While the forms in the book feel unwieldy at first, the events and their historiographies prove to be even more so. That, of course, is their intrigue, and power. Through Arterian’s careful study and poetics, all of us have the chance to troop down history’s back staircases, trying at once to preserve the dusty footprints underfoot and to make our own marks. Agrippina’s form mirrors Arterian’s devoted search. Some revelations are immediate, others followed by long silence: the blank space of the page, and then “the sky shows through the door holes like blue tombstones.” Women in history and literature who are perceived as wild are often punished with a damning attention for that wildness, and so the moment when Arterian, accompanied by a friend, strips naked and slips into the Tyrrhenian Sea, in order to swim out in search of a better view of the ruins where Agrippina was once exiled, feels like both a kinship and a delicious rebellion.
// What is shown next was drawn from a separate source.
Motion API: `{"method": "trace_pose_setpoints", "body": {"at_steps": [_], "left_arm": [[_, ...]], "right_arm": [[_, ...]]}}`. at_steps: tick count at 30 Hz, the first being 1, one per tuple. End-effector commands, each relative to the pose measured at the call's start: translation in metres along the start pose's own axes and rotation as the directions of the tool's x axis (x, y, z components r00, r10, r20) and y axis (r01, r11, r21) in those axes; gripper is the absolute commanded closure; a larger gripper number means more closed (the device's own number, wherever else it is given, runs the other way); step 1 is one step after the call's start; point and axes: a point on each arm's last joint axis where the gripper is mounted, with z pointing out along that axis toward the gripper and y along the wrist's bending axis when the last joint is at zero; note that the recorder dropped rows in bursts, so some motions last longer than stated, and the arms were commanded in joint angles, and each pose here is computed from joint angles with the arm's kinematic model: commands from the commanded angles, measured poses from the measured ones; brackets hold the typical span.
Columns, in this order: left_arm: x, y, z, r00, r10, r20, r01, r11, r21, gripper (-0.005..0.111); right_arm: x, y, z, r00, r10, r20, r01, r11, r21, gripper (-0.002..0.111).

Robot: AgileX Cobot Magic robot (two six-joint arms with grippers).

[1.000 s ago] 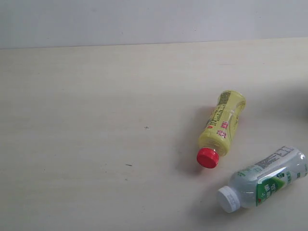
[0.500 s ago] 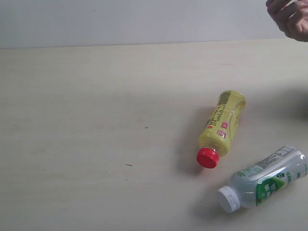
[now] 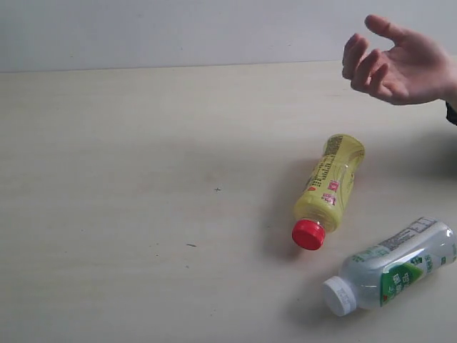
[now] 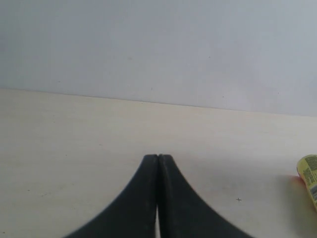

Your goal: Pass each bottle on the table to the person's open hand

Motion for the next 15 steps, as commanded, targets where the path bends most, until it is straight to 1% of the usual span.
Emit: {"method": "trace_pose_setpoints", "body": {"at_steps": [1,2,4,5,6,7,9,11,12,14,15], "left_arm": [[0.000,0.000,0.000,1.000,0.007,0.004,-0.007,1.000,-0.002,0.107],[0.000,0.000,0.000,1.000,0.007,0.004,-0.007,1.000,-0.002,0.107],[0.000,0.000,0.000,1.000,0.007,0.004,-0.007,1.000,-0.002,0.107],[0.000,0.000,0.000,1.000,0.007,0.004,-0.007,1.000,-0.002,0.107],[0.000,0.000,0.000,1.000,0.007,0.004,-0.007,1.000,-0.002,0.107],[0.000,0.000,0.000,1.000,0.007,0.004,-0.007,1.000,-0.002,0.107],[0.000,0.000,0.000,1.000,0.007,0.004,-0.007,1.000,-0.002,0.107],[0.000,0.000,0.000,1.000,0.007,0.004,-0.007,1.000,-0.002,0.107],[0.000,0.000,0.000,1.000,0.007,0.004,-0.007,1.000,-0.002,0.107],[0.000,0.000,0.000,1.000,0.007,0.004,-0.007,1.000,-0.002,0.107],[0.000,0.000,0.000,1.000,0.007,0.004,-0.007,1.000,-0.002,0.107]], "right_arm": [[-0.042,0.038,0.006,0.953,-0.289,0.090,0.297,0.951,-0.083,0.108],[-0.053,0.047,0.009,0.931,-0.354,0.094,0.361,0.929,-0.085,0.108],[-0.071,0.062,0.020,0.864,-0.501,0.055,0.504,0.862,-0.061,0.108],[-0.078,0.067,0.025,0.838,-0.544,0.025,0.545,0.837,-0.046,0.108],[-0.088,0.073,0.033,0.793,-0.609,0.000,0.609,0.793,-0.028,0.108],[-0.094,0.076,0.040,0.755,-0.655,-0.037,0.655,0.756,-0.011,0.108],[-0.105,0.081,0.058,0.659,-0.739,-0.137,0.747,0.665,0.006,0.108],[-0.113,0.085,0.079,0.519,-0.814,-0.261,0.840,0.543,-0.021,0.108],[-0.118,0.088,0.087,0.473,-0.831,-0.294,0.862,0.506,-0.044,0.108],[-0.118,0.091,0.108,0.332,-0.866,-0.375,0.904,0.406,-0.137,0.108],[-0.117,0.091,0.116,0.244,-0.884,-0.399,0.919,0.342,-0.196,0.108]]}}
I think back to my own travels with friends to London, Boston, Yorkshire, knocking on strangers’ doors in the hope that they might let us into Plath’s former dwellings. “I nearly fell to my knees,” one friend wrote to me after visiting Plath’s grave for the first time. About Agrippina, Arterian writes: “[I]t’s possible I stared into the dark boundless space of her life because, while I didn’t know it yet, its narrative elements might also serve as a lesson—if one looked closely enough. So, I peer.” Graves don’t talk back; neither does the sea. But through both, history and the dead demand our time, rage, ambition, and attention, and this is ultimately the voice that Agrippina the Younger amplifies with fury and grace.
LARB Contributor
Emily Van Duyne is the author of Loving Sylvia Plath: A Reclamation (W. W. Norton & Company, 2024). She chairs the Women’s, Gender and Sexuality Studies Program at Stockton University, in New Jersey, where she lives with her family.